__Work instruction__
For each entry, return the text exactly and omit any image.

[Collection entries]
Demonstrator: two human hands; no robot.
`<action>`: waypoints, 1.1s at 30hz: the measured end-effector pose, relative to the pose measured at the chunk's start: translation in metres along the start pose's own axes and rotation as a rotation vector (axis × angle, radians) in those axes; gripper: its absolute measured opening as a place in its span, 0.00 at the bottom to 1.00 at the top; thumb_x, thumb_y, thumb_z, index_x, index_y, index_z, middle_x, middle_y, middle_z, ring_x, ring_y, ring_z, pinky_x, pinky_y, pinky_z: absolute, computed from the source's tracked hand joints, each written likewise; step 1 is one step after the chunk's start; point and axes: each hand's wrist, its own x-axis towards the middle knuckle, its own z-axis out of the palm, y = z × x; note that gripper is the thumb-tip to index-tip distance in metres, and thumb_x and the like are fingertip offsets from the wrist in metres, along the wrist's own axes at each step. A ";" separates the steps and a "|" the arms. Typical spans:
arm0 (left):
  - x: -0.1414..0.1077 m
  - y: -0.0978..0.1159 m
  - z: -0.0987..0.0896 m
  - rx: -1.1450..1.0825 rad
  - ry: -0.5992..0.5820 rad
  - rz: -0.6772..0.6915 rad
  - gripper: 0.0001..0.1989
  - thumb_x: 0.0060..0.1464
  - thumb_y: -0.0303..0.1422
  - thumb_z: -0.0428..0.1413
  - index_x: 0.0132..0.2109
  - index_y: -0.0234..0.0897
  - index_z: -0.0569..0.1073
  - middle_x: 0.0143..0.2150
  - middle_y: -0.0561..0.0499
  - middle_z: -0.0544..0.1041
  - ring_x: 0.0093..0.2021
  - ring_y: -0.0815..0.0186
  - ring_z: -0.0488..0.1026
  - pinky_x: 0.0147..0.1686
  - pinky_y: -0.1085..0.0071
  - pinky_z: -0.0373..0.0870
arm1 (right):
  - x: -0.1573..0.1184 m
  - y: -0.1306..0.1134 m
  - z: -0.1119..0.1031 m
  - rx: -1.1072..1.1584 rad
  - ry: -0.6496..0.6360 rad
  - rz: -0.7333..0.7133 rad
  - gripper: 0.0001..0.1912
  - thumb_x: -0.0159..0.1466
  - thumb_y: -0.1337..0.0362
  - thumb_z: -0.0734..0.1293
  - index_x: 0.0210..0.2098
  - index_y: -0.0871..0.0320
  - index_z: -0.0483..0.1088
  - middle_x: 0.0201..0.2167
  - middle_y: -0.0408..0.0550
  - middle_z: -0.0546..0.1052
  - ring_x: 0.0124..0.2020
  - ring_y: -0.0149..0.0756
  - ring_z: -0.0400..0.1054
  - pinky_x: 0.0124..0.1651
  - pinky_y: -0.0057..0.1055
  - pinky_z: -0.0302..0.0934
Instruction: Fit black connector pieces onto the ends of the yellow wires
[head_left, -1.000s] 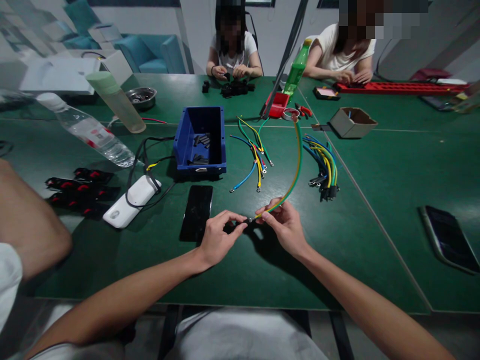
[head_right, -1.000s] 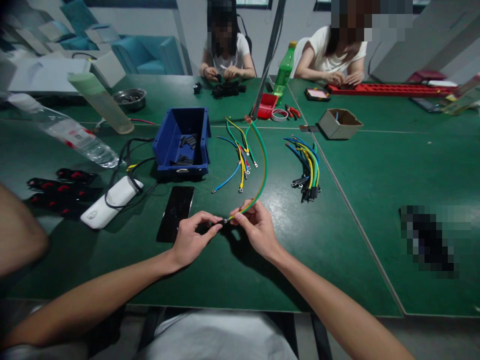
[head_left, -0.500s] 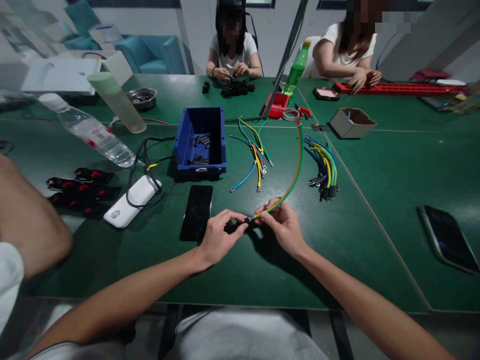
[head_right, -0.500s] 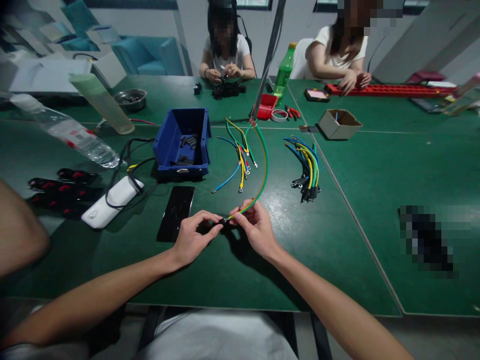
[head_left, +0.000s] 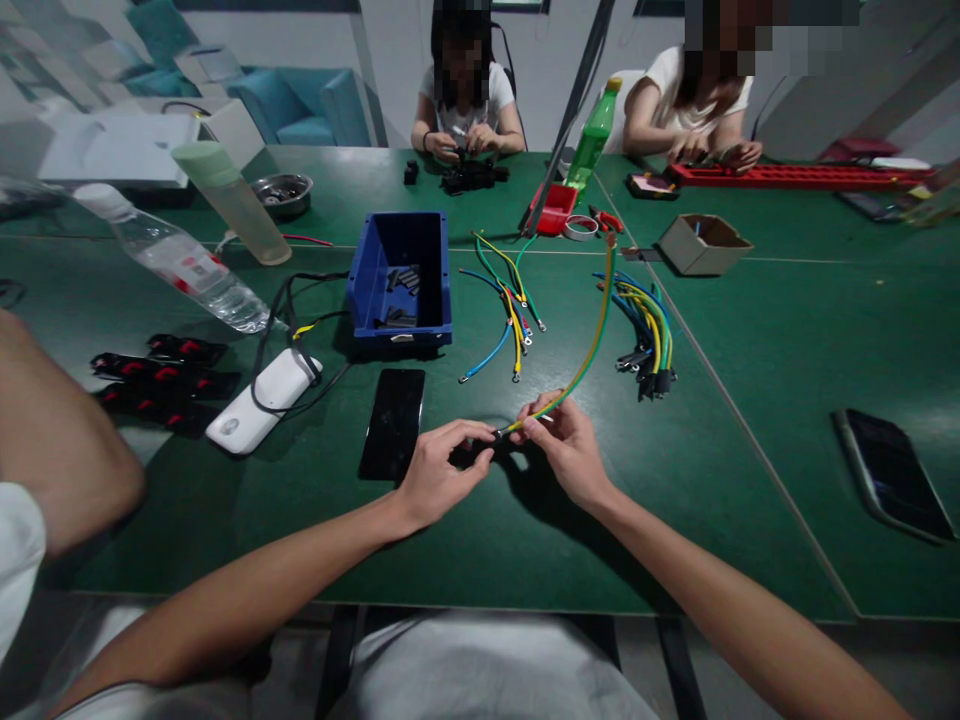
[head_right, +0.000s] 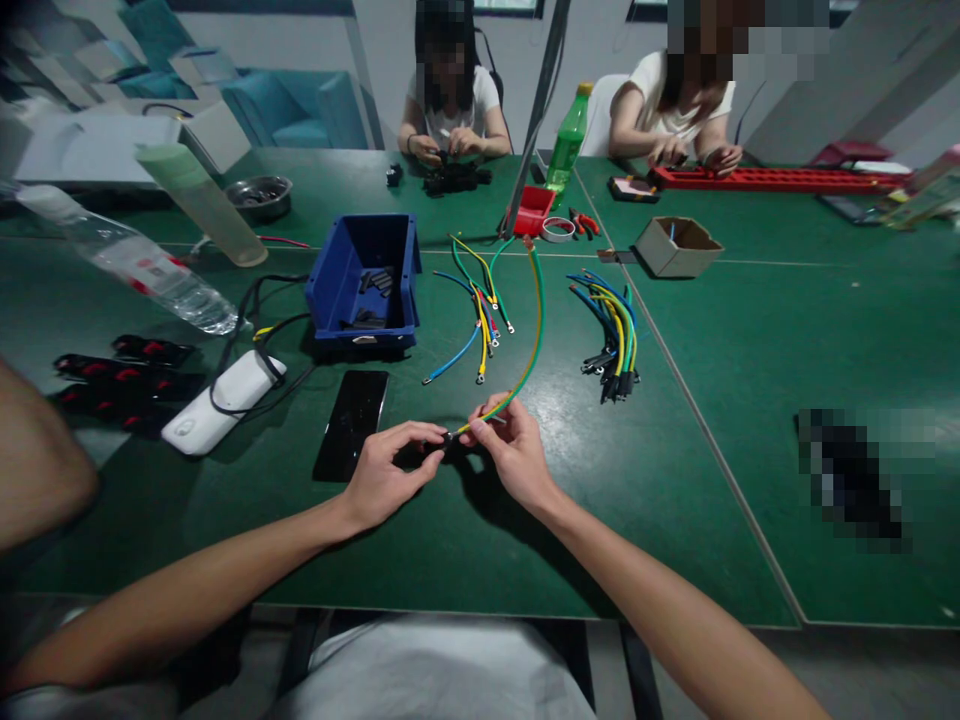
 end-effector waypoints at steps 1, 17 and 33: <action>0.000 0.000 0.000 -0.004 -0.004 0.004 0.09 0.52 0.24 0.57 0.41 0.36 0.74 0.44 0.47 0.79 0.44 0.64 0.76 0.40 0.70 0.73 | 0.001 0.000 -0.001 0.007 0.005 0.006 0.15 0.55 0.59 0.73 0.33 0.54 0.62 0.32 0.40 0.71 0.29 0.30 0.70 0.35 0.32 0.67; -0.003 -0.005 -0.006 -0.135 -0.077 -0.009 0.12 0.58 0.24 0.52 0.47 0.35 0.74 0.50 0.44 0.76 0.51 0.61 0.73 0.52 0.64 0.70 | 0.005 0.006 -0.010 0.120 -0.006 0.066 0.12 0.58 0.63 0.72 0.36 0.52 0.64 0.33 0.39 0.72 0.31 0.29 0.70 0.38 0.29 0.65; -0.001 -0.008 -0.006 -0.199 -0.088 -0.005 0.12 0.60 0.26 0.50 0.48 0.36 0.74 0.49 0.44 0.76 0.52 0.62 0.72 0.53 0.63 0.68 | 0.006 0.005 -0.010 0.095 0.016 0.073 0.12 0.57 0.63 0.72 0.35 0.54 0.64 0.32 0.40 0.72 0.34 0.29 0.67 0.40 0.27 0.62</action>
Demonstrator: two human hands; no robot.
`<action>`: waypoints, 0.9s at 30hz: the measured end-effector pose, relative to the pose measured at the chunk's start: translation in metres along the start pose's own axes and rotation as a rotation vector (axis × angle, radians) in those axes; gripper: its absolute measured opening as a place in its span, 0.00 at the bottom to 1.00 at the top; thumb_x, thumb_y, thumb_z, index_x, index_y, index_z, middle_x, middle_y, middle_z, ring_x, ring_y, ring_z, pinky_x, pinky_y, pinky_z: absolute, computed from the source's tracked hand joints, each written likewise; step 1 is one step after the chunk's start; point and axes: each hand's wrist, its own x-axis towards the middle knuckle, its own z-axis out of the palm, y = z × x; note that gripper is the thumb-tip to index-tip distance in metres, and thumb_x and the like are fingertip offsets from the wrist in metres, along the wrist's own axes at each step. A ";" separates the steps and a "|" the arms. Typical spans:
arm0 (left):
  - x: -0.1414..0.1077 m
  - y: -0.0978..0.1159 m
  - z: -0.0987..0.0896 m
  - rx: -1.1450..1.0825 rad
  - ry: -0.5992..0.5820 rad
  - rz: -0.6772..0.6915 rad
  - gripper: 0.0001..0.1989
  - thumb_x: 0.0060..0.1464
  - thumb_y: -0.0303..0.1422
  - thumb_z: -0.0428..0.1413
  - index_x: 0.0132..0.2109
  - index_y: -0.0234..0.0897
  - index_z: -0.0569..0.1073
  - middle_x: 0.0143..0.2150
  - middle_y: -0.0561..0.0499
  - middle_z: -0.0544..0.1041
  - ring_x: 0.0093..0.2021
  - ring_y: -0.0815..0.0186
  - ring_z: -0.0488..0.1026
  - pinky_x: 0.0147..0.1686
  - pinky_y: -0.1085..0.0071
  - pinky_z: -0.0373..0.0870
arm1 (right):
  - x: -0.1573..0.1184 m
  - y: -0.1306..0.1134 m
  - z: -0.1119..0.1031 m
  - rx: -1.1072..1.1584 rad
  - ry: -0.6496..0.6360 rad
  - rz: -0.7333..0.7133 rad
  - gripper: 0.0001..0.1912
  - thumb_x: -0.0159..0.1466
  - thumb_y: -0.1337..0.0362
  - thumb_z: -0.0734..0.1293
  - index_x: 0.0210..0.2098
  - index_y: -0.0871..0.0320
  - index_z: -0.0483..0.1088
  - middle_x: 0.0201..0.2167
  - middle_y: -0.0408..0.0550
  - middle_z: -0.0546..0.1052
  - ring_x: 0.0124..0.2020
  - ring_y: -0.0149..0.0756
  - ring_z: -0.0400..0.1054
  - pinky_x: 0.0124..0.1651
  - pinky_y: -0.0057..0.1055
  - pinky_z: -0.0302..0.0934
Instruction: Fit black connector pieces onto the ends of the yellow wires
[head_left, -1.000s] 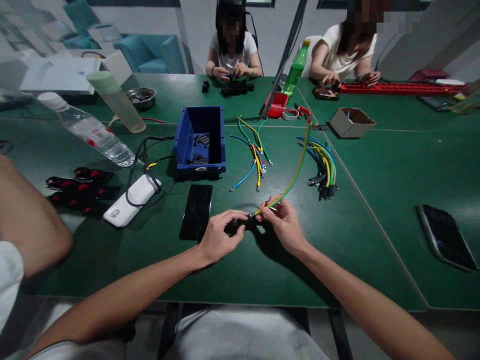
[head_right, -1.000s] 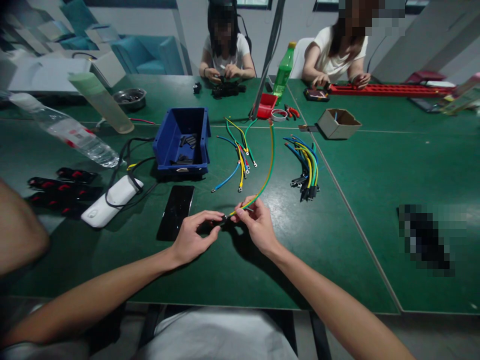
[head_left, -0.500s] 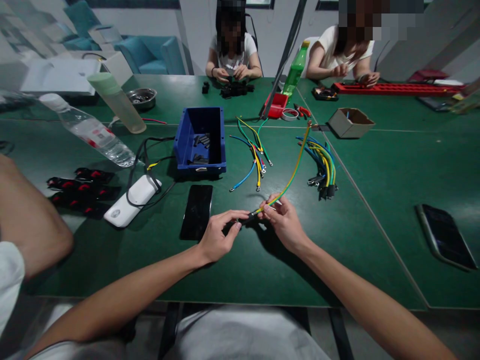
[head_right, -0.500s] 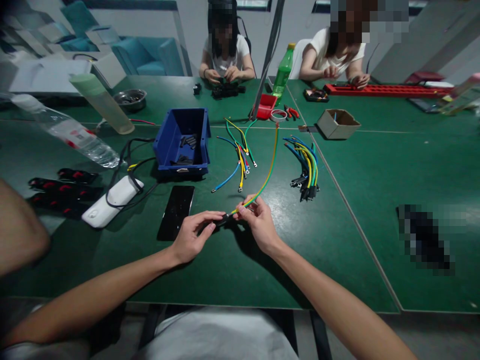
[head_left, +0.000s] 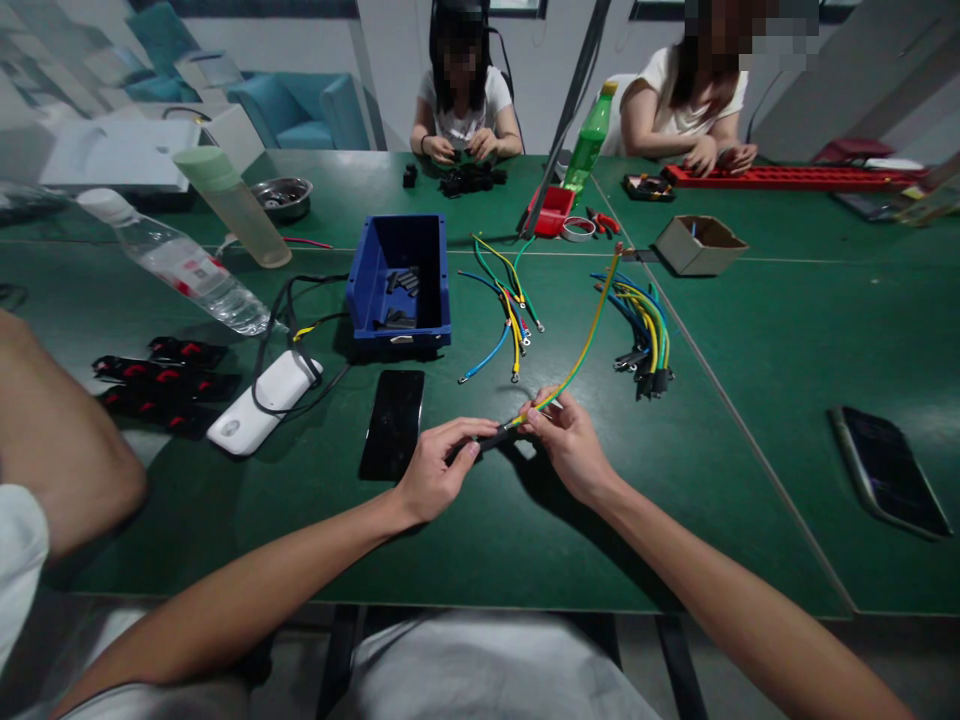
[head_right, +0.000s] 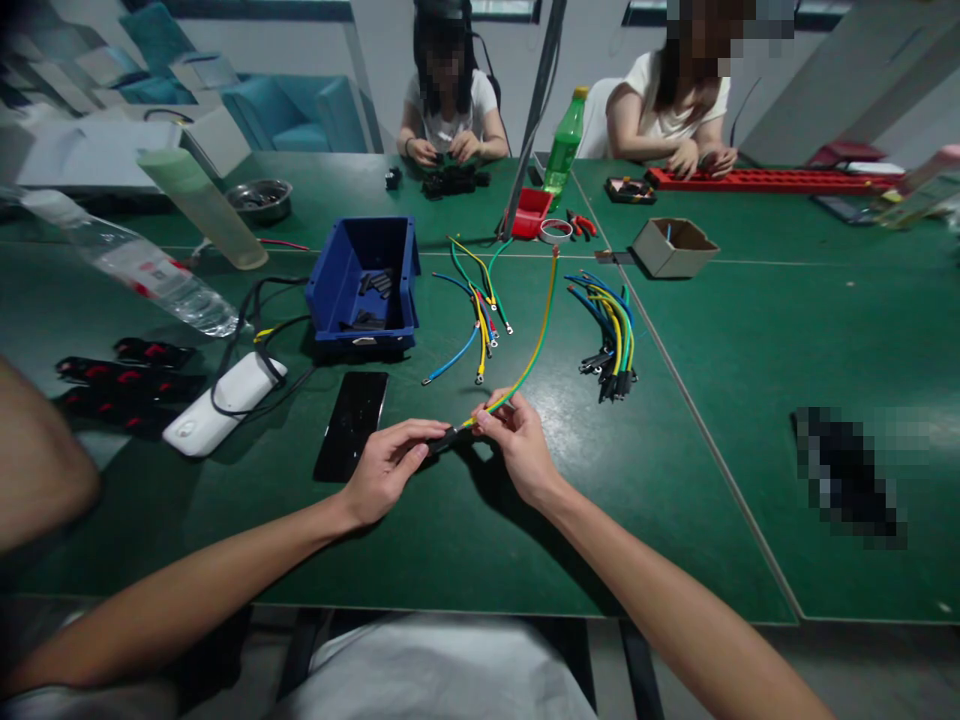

__Output for this task__
Demonstrator: two human hands; no robot.
`<action>`: waypoints, 1.1s at 30hz: the measured end-effector pose, relative to the pose measured at the chunk's start: translation in metres along the start pose's own axes and rotation as a rotation vector (axis × angle, radians) in those axes; gripper: its absolute measured opening as a place in its span, 0.00 at the bottom to 1.00 at the top; thumb_x, thumb_y, thumb_z, index_x, index_y, index_z, middle_x, middle_y, middle_z, ring_x, ring_y, ring_z, pinky_x, pinky_y, pinky_z: absolute, computed from the source's tracked hand joints, each written likewise; step 1 is one step after the chunk's start; point and axes: each hand's wrist, its own x-axis towards the middle knuckle, its own z-axis out of the palm, y = z × x; note that gripper is the thumb-tip to index-tip distance in metres, and thumb_x and the like are fingertip offsets from the wrist in metres, along the wrist's own axes at each step. A ";" separates the steps and a "|" the arms. Typical spans:
arm0 (left):
  - x: -0.1414..0.1077 m
  - y: -0.0978..0.1159 m
  - z: -0.0987..0.0896 m
  - rx: -1.1450..1.0825 rad
  - ry: -0.5992..0.5820 rad
  - rz: -0.6772..0.6915 rad
  - gripper: 0.0001..0.1989
  - thumb_x: 0.0060..0.1464
  - thumb_y: -0.0303..0.1422
  - thumb_z: -0.0428..0.1413
  - index_x: 0.0132..0.2109
  - index_y: -0.0234..0.0897
  - index_z: -0.0569..0.1073
  - middle_x: 0.0143..0.2150
  - middle_y: -0.0561..0.0499
  - middle_z: -0.0544..0.1041
  - ring_x: 0.0093..0.2021
  - ring_y: -0.0815..0.0186
  - ring_z: -0.0488..0.1026
  - pinky_x: 0.0147..0.1686
  - pinky_y: -0.1085..0.0071
  - pinky_z: -0.0373..0.0870
arm1 (right):
  - x: -0.1573..0.1184 m
  - y: -0.1306..0.1134 m
  - z: -0.1119..0.1031 m
  - rx: -1.1072..1.1584 rad
  - ry: -0.6496..0.6360 rad
  - rz: -0.7333..0.7133 rad
  - gripper: 0.0001..0.1912
  - thumb_x: -0.0159..0.1466
  - thumb_y: -0.1337..0.0362
  - thumb_z: -0.0734..0.1293
  - index_x: 0.0210..0.2098
  - index_y: -0.0871..0.0320
  - index_z: -0.0483..0.1088
  - middle_x: 0.0201..0.2167
  - middle_y: -0.0408..0.0550
  - middle_z: -0.0546..0.1052
  - ring_x: 0.0124..0.2020
  - ring_y: -0.0149..0.0756
  - ring_z: -0.0400..0.1054
  - pinky_x: 0.0124..0.1651
  - pinky_y: -0.0057..0.1055
  - pinky_z: -0.0302..0.0934
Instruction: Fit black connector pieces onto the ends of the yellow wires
[head_left, -1.000s] 
[head_right, -1.000s] 
[head_left, -0.500s] 
[head_right, -0.500s] 
[head_left, +0.000s] 
[head_right, +0.000s] 
 end-effector waypoints at steps 1, 17 and 33: <action>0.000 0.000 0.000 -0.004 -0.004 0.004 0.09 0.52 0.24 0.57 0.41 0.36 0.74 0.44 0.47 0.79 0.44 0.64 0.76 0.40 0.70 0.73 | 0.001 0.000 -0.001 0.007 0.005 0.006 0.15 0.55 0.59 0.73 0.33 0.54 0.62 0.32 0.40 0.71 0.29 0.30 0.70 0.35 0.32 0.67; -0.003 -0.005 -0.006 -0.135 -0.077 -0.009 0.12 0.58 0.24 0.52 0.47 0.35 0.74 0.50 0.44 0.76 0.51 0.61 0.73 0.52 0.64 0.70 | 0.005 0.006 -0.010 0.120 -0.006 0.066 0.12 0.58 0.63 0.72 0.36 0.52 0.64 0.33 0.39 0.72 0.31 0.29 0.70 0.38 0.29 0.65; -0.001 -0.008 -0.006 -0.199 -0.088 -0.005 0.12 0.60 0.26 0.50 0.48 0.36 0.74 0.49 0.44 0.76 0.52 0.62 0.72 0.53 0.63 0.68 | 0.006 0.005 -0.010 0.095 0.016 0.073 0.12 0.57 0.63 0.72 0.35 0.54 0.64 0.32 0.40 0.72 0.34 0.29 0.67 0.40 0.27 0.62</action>
Demonstrator: two human hands; no robot.
`<action>`: waypoints, 0.9s at 30hz: the measured end-effector pose, relative to the pose measured at the chunk's start: translation in metres along the start pose's own axes and rotation as a rotation vector (axis × angle, radians) in those axes; gripper: its absolute measured opening as a place in its span, 0.00 at the bottom to 1.00 at the top; thumb_x, thumb_y, thumb_z, index_x, index_y, index_z, middle_x, middle_y, middle_z, ring_x, ring_y, ring_z, pinky_x, pinky_y, pinky_z: absolute, computed from the source's tracked hand joints, each written likewise; step 1 is one step after the chunk's start; point and axes: each hand's wrist, its own x-axis towards the middle knuckle, its own z-axis out of the palm, y = z × x; note that gripper is the thumb-tip to index-tip distance in metres, and thumb_x and the like are fingertip offsets from the wrist in metres, along the wrist's own axes at each step. A ";" separates the steps and a "|" the arms. Typical spans:
arm0 (left):
  - x: -0.1414..0.1077 m
  - y: -0.0978..0.1159 m
  - z: -0.0987..0.0896 m
  - rx: -1.1450..1.0825 rad
  - ry: -0.5992..0.5820 rad
  - rz: -0.6772..0.6915 rad
  - gripper: 0.0001..0.1989
  - thumb_x: 0.0060..0.1464
  - thumb_y: -0.0303..0.1422
  - thumb_z: -0.0428..0.1413
  - index_x: 0.0132..0.2109
  - index_y: -0.0234..0.0897
  - index_z: -0.0569..0.1073
  - middle_x: 0.0143..0.2150
  - middle_y: -0.0561..0.0499
  - middle_z: -0.0544..0.1041
  - ring_x: 0.0093..0.2021
  - ring_y: -0.0815..0.0186
  - ring_z: -0.0488..0.1026
  - pinky_x: 0.0147..0.1686
  - pinky_y: -0.1085..0.0071
  - pinky_z: -0.0373..0.0870
arm1 (right):
  - x: -0.1573..0.1184 m
  - y: -0.1306..0.1134 m
  - z: -0.1119..0.1031 m
  - rx: -1.1072..1.1584 rad
  - ry: -0.6496..0.6360 rad
  - rz: -0.7333..0.7133 rad
  - gripper: 0.0001..0.1912
  - thumb_x: -0.0159..0.1466
  - thumb_y: -0.1337..0.0362
  - thumb_z: -0.0734..0.1293
  - index_x: 0.0210..0.2098
  - index_y: -0.0871..0.0320
  - index_z: -0.0483..0.1088
  - middle_x: 0.0201..0.2167
  - middle_y: -0.0408..0.0550
  - middle_z: -0.0546..0.1052
  - ring_x: 0.0124..0.2020
  - ring_y: -0.0149..0.0756
  - ring_z: -0.0400..0.1054
  - pinky_x: 0.0124..0.1651
  - pinky_y: -0.0057..0.1055
  - pinky_z: -0.0302..0.0934
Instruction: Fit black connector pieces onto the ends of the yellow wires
[head_left, -1.000s] 
[head_right, -1.000s] 
[head_left, -0.500s] 
[head_right, -0.500s] 
[head_left, +0.000s] 
[head_right, +0.000s] 

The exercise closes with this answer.